Folha de S. Paulo


O triunfo do monstro

"Nascimento é o herói que todos os brasileiros gostariam que existisse." A declaração do cineasta Bruno Barreto, nesta Folha da última quinta-feira, é uma das chaves para entender o sucesso de público de "Tropa de Elite 2", que na semana passada se transformou no filme nacional mais visto da história.

Ao chegar à marca de 10,736 milhões de espectadores, "Tropa 2" superou "Dona Flor e seus Dois Maridos", do próprio Barreto, quebrando um recorde de 34 anos que muitos profissionais do cinema consideravam insuperável, pois de uma época em que a TV não tinha mais que um punhado de canais e o videocassete era uma lenda urbana.

O feito do longa-metragem dirigido por José Padilha se ancora, em boa parte, na empatia que o personagem brilhantemente interpretado por Wagner Moura desperta na maioria da plateia.

É um sentimento cunhado já no primeiro filme: capitão Nascimento virou ídolo ao defender a tortura como arma e a execução de criminosos sem julgamento.
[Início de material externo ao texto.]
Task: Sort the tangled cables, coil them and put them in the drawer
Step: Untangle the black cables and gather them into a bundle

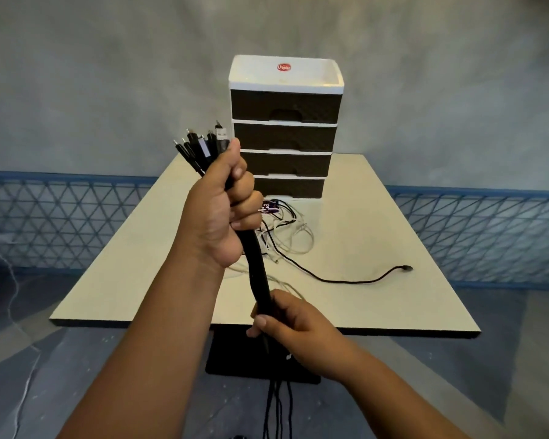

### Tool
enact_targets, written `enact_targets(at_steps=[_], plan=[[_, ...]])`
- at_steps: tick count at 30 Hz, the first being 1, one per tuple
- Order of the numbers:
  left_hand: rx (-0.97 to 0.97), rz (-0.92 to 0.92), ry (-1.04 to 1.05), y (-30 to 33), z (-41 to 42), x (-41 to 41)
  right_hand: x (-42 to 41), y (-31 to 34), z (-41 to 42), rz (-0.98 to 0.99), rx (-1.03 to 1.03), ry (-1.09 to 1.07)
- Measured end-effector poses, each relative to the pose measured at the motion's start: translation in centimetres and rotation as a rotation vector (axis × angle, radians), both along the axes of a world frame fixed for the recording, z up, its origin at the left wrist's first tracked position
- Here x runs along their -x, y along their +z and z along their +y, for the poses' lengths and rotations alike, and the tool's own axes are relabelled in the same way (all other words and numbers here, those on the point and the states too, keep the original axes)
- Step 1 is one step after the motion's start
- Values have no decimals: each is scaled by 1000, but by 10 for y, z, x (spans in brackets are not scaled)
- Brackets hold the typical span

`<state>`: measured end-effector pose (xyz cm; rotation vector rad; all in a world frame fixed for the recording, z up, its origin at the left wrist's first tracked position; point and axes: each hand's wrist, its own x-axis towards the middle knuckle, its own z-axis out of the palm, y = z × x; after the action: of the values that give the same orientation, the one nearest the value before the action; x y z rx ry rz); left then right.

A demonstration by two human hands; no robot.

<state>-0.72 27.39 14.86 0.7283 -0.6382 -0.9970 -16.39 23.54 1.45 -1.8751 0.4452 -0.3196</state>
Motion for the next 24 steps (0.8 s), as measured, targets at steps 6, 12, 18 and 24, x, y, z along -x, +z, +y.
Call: enact_targets(at_steps=[6, 12, 18, 24], plan=[[-23, 44, -19, -12, -27, -44, -5, -13, -47, 127, -113, -146], [-74, 58, -114, -25, -72, -77, -7, -32, -106, -22, -883, -1017], [-133, 73, -228, -37, -113, -90, -15, -44, -119, -103, -912, -1336], [-174, 86, -312, -46, -139, -95, -5, -34, -144, 186, -738, -1315]])
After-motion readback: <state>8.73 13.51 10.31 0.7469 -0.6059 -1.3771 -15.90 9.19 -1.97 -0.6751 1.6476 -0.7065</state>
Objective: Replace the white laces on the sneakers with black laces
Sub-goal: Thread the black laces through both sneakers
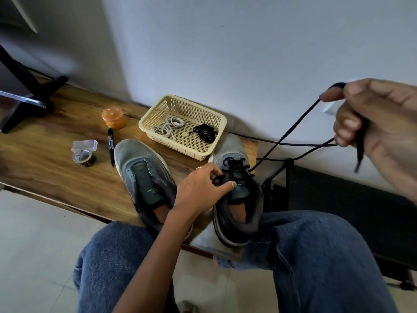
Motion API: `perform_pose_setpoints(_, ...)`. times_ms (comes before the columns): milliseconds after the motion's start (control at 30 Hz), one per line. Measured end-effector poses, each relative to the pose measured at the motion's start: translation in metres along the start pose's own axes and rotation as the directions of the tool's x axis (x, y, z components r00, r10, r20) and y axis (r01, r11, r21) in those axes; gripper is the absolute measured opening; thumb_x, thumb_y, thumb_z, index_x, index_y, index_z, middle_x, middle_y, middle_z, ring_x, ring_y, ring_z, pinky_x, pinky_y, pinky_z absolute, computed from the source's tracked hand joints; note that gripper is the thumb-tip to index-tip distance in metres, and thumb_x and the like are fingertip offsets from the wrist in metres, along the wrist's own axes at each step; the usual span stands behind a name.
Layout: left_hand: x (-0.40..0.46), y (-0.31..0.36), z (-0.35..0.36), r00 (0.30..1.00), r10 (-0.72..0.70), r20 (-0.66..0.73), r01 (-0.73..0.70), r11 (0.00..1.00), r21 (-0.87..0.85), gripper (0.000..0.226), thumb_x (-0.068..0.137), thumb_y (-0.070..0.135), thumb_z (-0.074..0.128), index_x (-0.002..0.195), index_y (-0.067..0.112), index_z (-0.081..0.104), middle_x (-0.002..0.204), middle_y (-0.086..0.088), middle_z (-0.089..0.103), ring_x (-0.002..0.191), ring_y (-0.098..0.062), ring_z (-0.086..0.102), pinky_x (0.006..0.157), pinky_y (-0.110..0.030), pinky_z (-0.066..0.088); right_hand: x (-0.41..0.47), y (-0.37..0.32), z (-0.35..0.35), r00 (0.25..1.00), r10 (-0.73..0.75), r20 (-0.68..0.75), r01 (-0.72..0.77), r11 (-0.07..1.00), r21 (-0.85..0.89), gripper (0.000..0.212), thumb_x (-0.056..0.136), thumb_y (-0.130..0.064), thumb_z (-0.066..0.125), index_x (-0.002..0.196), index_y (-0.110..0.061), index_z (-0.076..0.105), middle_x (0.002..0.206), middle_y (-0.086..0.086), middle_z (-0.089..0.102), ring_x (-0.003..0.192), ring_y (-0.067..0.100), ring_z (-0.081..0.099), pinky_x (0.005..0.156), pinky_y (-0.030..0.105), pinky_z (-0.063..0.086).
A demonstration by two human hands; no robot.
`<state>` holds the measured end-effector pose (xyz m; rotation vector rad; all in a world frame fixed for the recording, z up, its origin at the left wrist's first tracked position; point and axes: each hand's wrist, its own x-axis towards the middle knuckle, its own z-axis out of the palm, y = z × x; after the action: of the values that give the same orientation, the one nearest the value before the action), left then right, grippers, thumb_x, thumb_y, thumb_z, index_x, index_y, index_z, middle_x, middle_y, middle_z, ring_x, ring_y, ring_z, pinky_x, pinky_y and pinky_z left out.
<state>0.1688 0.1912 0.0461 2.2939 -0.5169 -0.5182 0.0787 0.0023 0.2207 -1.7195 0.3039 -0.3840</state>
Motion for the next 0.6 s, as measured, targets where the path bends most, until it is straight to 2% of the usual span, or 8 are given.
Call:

O êxtase popular gerado por tais características repulsivas surpreendeu até o criador do monstro.

Em artigo na revista acadêmica "Dicta & Contradicta" deste mês, o roteirista Bráulio Mantovani conta ter ficado "assustado pela maneira como grande parte do público encarou Nascimento como herói do "bem'" e relembra que "Tropa 1" problematizava nas imagens o discurso da violência praticado pelo policial.

"As mãos do personagem tremem, o corpo fica paralisado [...]. O personagem fracassa tremendamente na vida pessoal", escreve Mantovani.
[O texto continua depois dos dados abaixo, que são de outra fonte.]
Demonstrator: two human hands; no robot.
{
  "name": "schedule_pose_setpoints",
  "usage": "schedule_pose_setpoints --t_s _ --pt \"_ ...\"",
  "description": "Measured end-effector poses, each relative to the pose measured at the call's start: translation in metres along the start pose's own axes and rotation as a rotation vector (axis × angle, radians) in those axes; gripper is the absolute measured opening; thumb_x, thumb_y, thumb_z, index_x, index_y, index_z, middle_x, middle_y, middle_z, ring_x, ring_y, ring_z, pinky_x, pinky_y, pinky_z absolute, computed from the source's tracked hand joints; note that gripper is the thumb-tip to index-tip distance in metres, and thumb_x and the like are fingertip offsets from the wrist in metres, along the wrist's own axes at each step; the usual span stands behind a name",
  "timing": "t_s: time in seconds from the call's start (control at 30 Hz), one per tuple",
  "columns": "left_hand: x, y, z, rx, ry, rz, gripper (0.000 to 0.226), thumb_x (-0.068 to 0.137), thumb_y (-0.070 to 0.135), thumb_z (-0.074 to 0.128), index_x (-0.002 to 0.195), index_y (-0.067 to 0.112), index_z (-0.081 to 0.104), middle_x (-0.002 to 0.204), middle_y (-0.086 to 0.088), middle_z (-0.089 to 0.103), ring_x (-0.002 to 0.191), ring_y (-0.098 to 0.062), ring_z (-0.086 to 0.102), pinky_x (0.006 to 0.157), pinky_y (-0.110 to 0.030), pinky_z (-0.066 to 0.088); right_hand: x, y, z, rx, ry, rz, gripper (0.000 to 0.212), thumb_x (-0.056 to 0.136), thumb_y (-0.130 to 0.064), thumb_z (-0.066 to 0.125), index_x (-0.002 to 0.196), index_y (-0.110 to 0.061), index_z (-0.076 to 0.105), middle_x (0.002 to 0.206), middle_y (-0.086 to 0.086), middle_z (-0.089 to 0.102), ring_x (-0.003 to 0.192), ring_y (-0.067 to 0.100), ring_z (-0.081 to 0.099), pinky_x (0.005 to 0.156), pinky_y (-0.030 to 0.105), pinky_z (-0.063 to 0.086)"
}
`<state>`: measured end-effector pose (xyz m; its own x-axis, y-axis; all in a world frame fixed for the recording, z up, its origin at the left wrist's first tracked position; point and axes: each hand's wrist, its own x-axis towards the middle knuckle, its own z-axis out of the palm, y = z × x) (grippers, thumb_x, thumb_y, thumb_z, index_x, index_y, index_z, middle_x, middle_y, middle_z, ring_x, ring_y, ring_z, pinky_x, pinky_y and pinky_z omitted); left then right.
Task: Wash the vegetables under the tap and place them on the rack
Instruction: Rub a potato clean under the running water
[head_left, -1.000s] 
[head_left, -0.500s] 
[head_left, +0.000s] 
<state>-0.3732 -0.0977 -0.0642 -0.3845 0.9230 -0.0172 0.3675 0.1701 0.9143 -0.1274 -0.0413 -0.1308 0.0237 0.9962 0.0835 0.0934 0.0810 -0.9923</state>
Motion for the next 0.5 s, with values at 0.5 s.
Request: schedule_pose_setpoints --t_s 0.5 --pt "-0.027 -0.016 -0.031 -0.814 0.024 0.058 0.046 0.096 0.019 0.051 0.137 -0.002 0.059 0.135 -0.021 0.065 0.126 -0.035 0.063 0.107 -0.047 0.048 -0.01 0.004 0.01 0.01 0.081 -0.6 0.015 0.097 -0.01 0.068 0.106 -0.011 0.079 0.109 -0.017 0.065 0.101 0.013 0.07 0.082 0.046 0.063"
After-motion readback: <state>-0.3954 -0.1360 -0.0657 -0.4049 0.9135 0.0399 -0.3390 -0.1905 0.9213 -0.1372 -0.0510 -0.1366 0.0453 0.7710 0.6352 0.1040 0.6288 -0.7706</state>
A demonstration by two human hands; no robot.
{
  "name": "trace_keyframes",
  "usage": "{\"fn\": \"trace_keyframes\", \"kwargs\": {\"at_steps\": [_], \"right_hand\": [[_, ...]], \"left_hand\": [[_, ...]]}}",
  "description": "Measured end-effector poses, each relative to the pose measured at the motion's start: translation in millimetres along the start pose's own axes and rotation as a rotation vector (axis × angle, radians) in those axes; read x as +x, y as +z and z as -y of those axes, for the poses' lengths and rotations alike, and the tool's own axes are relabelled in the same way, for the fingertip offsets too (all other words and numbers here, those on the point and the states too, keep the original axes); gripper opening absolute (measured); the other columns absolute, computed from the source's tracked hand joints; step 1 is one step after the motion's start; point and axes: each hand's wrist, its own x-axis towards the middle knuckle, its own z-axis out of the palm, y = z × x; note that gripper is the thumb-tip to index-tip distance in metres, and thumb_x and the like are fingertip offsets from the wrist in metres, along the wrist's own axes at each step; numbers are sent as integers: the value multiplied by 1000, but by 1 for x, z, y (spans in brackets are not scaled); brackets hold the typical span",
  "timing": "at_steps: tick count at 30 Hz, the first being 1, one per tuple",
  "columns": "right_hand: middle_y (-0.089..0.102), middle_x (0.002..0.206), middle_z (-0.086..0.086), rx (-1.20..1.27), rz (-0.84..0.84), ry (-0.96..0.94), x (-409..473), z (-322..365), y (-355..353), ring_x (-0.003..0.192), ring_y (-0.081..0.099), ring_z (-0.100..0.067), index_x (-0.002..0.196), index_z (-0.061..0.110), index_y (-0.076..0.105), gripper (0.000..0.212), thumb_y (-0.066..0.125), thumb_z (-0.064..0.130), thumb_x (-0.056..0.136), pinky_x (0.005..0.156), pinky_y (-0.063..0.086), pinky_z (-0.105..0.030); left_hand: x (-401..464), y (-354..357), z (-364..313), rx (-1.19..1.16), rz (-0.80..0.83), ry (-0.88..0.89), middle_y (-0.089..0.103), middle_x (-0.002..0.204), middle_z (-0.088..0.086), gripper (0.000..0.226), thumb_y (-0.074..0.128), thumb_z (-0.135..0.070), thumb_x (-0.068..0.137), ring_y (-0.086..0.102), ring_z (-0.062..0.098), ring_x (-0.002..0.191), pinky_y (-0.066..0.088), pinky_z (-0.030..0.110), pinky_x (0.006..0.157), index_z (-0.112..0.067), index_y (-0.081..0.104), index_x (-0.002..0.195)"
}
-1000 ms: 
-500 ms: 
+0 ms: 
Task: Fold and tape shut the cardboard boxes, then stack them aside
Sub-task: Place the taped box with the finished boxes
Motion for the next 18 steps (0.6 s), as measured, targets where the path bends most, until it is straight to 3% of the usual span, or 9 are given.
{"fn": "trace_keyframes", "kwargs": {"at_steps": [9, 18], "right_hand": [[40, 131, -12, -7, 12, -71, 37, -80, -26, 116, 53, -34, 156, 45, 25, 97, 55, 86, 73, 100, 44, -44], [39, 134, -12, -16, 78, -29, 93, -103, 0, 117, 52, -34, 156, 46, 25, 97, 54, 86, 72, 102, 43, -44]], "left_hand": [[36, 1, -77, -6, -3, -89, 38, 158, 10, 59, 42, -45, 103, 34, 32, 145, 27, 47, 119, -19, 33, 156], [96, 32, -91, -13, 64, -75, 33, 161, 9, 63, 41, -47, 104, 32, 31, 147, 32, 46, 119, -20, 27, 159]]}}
Em "Tropa 2", o agora coronel passa por uma profunda crise moral e revê seu código ético. Mas arranca mais aplausos nos cinemas quando espanca um político corrupto -por mais que se humanize, Nascimento amplia seu fã-clube ao retornar à selvageria, usada aqui contra um grupo social desacreditado.

O apreço por esses policiais justiceiros vem de longe. Nos anos 70 e 80, por exemplo, Clint Eastwood viveu Harry, o Sujo, tira violento que ignorava a lei para massacrar bandidos nas ruas de San Francisco.
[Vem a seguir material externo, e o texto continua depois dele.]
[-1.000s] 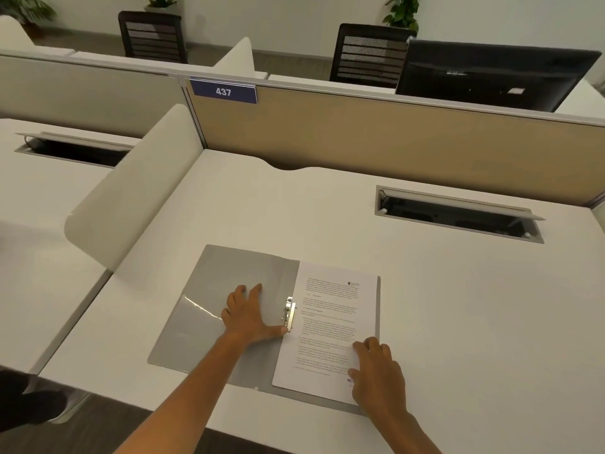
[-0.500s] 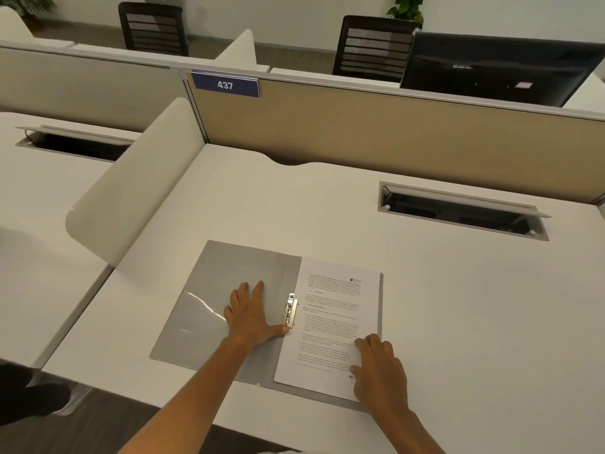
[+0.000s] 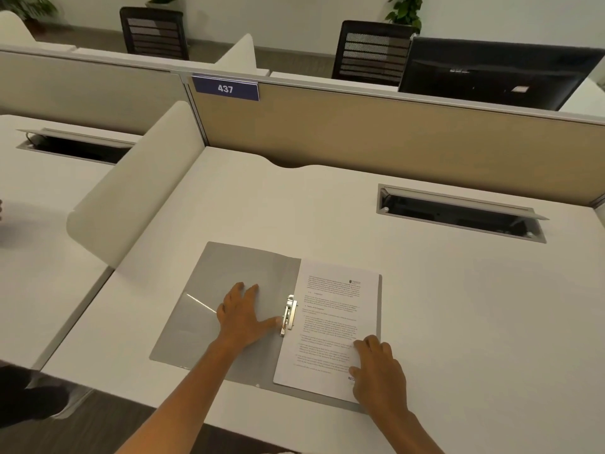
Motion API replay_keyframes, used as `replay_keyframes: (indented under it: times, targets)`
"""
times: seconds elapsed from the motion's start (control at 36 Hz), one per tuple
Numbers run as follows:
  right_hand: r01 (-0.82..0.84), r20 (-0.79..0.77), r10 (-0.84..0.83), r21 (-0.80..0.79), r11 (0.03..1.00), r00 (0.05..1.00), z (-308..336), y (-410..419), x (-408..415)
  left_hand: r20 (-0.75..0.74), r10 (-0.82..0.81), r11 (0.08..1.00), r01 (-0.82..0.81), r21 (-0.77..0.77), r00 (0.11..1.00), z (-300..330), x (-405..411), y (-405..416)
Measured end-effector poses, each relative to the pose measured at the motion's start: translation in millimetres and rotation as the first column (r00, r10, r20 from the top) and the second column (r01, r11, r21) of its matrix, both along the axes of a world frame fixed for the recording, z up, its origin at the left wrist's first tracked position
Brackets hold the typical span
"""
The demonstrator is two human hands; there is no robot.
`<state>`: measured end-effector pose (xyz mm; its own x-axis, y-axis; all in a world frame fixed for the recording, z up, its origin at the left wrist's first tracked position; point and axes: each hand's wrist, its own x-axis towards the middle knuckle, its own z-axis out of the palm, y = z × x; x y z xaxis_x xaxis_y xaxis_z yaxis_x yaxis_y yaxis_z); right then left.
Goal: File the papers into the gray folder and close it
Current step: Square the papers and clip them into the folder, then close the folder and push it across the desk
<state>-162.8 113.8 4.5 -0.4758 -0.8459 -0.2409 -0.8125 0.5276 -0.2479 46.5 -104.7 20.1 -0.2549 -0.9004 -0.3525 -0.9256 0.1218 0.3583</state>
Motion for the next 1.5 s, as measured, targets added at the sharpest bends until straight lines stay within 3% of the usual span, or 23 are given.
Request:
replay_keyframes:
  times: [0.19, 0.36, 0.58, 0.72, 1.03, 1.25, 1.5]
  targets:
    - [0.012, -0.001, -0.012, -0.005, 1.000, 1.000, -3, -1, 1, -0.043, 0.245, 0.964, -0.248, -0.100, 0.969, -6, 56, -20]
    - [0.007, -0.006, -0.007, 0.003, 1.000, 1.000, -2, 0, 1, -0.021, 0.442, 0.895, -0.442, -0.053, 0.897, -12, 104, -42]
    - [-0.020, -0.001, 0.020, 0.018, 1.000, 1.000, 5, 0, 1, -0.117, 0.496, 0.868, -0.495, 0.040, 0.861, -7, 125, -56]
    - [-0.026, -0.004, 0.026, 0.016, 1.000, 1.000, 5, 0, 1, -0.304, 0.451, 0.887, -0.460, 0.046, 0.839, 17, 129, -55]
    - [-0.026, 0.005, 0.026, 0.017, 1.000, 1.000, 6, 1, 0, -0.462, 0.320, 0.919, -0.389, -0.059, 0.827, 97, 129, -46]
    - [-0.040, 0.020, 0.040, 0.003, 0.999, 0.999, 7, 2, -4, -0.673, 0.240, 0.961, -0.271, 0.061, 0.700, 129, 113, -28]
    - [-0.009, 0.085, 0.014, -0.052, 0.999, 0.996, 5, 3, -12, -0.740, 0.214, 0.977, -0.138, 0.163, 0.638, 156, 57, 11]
O sucesso de público foi tanto que "Perseguidor Implacável", de 1971, rendeu quatro continuações.

Nascimento descende da linhagem de Harry, só que bem azeitado ao cotidiano nacional. A farda e a caveira do Bope não só respaldam seus atos brutais como realçam o realismo do personagem -Nascimento soa sempre verossímil, de carne e osso.

Tal realismo potencializa essa empatia, ajuda a alimentar esse amor pelo monstro, que é tão revelador dos tempos em que vivemos.

LEONARDO CRUZ é secretário-assistente de Redação.